Start of PROVIDED DATA

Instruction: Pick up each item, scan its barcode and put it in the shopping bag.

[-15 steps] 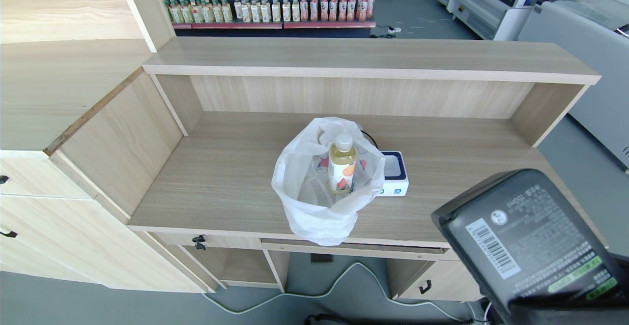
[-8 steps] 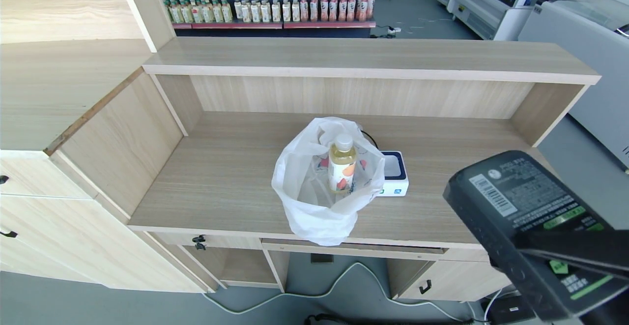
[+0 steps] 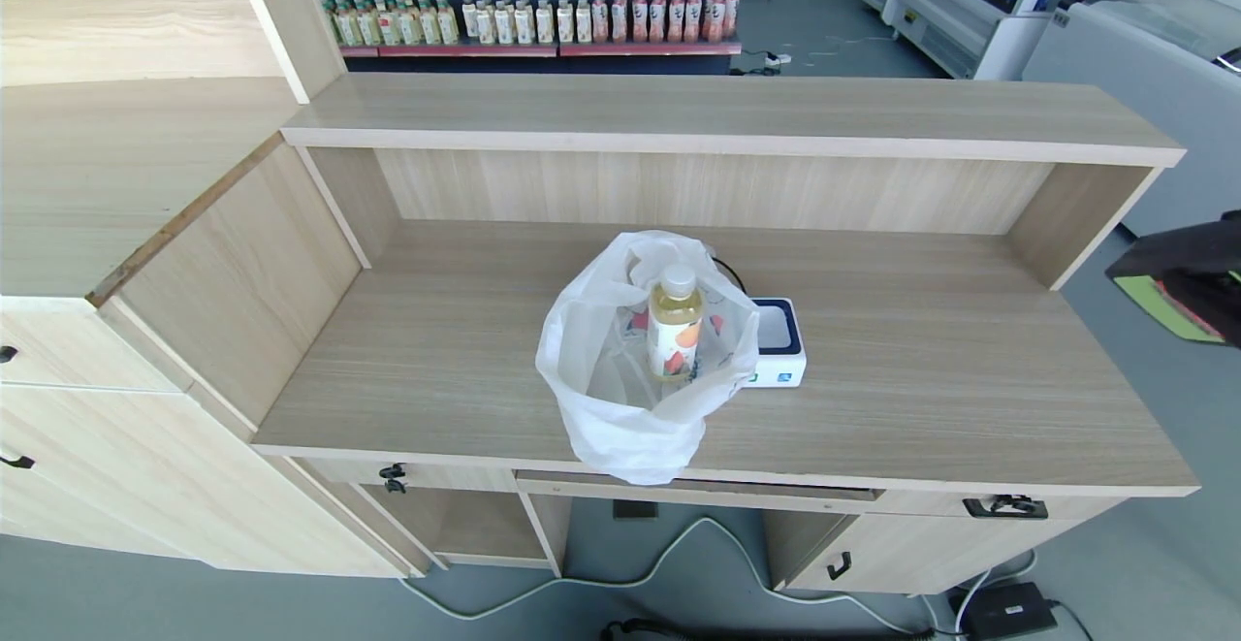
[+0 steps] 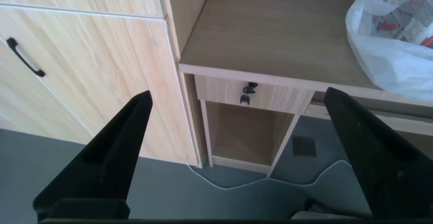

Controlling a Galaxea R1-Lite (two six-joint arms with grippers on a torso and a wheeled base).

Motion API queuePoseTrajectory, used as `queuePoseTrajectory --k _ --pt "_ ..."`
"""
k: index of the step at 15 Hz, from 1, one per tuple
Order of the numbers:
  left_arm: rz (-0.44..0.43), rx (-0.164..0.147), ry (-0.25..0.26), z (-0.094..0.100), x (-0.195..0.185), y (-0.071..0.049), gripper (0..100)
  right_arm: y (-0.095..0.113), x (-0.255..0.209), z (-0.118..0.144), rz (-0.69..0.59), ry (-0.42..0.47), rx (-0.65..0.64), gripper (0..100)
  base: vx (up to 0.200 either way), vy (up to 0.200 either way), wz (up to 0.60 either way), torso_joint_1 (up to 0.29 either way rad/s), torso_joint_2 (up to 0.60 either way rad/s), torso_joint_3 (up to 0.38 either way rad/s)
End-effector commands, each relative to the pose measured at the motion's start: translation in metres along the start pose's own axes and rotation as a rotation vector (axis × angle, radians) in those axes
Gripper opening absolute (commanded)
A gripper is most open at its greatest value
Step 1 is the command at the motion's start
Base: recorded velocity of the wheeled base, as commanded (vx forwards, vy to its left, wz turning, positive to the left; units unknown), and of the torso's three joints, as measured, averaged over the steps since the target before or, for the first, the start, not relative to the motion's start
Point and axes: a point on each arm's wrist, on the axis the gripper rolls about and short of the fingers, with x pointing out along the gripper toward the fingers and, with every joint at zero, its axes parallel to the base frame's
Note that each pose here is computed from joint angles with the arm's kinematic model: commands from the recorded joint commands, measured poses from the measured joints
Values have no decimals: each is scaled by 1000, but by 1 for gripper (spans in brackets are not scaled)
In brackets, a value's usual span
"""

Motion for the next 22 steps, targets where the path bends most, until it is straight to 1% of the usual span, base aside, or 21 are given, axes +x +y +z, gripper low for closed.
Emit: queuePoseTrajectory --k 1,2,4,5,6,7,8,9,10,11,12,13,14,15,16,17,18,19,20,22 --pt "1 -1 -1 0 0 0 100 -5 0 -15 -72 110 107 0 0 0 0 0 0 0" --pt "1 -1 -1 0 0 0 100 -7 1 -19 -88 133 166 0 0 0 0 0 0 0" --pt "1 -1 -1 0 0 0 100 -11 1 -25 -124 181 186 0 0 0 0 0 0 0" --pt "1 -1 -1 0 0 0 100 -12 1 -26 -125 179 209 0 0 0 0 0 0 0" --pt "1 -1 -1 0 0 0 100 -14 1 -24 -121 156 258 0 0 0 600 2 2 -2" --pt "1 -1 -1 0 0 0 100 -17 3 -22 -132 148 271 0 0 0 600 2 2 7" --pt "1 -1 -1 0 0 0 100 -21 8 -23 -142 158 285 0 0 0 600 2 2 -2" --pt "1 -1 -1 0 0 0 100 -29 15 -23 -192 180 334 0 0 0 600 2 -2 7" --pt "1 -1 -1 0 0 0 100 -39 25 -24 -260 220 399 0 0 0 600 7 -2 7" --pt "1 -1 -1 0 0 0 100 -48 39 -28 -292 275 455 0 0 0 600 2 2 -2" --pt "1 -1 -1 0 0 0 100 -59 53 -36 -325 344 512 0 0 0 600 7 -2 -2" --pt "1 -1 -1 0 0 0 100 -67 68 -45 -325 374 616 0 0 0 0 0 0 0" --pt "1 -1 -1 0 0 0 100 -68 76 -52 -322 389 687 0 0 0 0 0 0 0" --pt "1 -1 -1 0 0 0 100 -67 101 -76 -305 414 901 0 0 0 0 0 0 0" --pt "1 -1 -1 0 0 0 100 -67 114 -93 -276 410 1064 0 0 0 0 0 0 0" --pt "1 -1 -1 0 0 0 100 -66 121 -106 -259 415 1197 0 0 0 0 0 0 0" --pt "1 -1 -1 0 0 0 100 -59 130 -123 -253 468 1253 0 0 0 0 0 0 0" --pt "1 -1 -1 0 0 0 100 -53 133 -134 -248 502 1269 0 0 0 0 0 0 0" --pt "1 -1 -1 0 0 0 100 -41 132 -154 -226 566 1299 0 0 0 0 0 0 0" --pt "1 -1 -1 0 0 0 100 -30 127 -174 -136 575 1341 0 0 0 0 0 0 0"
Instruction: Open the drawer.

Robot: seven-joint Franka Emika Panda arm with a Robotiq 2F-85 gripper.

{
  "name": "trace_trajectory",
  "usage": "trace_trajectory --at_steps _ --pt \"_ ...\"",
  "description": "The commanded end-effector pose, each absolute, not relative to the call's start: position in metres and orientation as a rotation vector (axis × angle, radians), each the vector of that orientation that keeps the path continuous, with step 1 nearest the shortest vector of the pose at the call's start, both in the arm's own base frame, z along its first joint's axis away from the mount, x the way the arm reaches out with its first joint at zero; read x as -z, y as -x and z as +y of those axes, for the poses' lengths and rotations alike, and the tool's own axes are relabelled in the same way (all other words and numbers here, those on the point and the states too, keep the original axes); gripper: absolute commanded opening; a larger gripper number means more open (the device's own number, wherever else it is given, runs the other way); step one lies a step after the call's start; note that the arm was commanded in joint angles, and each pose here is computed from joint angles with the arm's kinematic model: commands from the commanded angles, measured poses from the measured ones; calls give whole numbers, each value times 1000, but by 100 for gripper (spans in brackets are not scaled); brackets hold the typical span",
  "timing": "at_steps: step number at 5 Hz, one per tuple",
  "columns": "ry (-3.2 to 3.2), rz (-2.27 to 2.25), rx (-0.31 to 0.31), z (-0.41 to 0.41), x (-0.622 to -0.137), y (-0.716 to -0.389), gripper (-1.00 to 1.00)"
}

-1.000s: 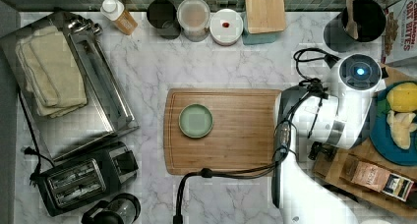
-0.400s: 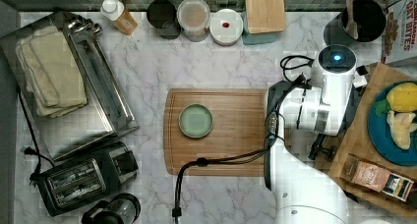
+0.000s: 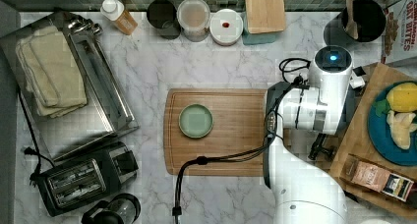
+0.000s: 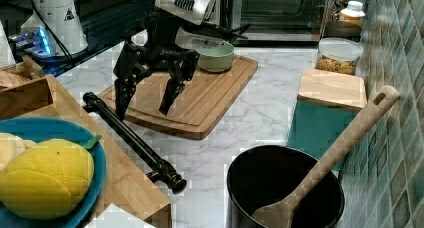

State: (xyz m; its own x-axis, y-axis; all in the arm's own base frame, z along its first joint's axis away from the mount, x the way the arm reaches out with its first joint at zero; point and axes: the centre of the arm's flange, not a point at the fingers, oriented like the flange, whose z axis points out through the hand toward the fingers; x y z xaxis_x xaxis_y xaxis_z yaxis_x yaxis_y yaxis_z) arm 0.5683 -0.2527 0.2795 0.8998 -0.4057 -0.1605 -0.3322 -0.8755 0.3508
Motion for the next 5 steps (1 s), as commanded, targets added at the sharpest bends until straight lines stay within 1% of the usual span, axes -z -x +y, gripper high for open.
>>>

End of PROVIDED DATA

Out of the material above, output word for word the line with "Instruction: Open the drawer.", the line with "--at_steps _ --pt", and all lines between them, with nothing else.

Instruction: Open the drawer.

Robot: seven-joint Franka Emika Panda arm with a Robotiq 2F-85 gripper.

{
  "name": "trace_trajectory",
  "usage": "trace_trajectory --at_steps _ --pt \"_ ...\"",

The response to this exercise is now finished.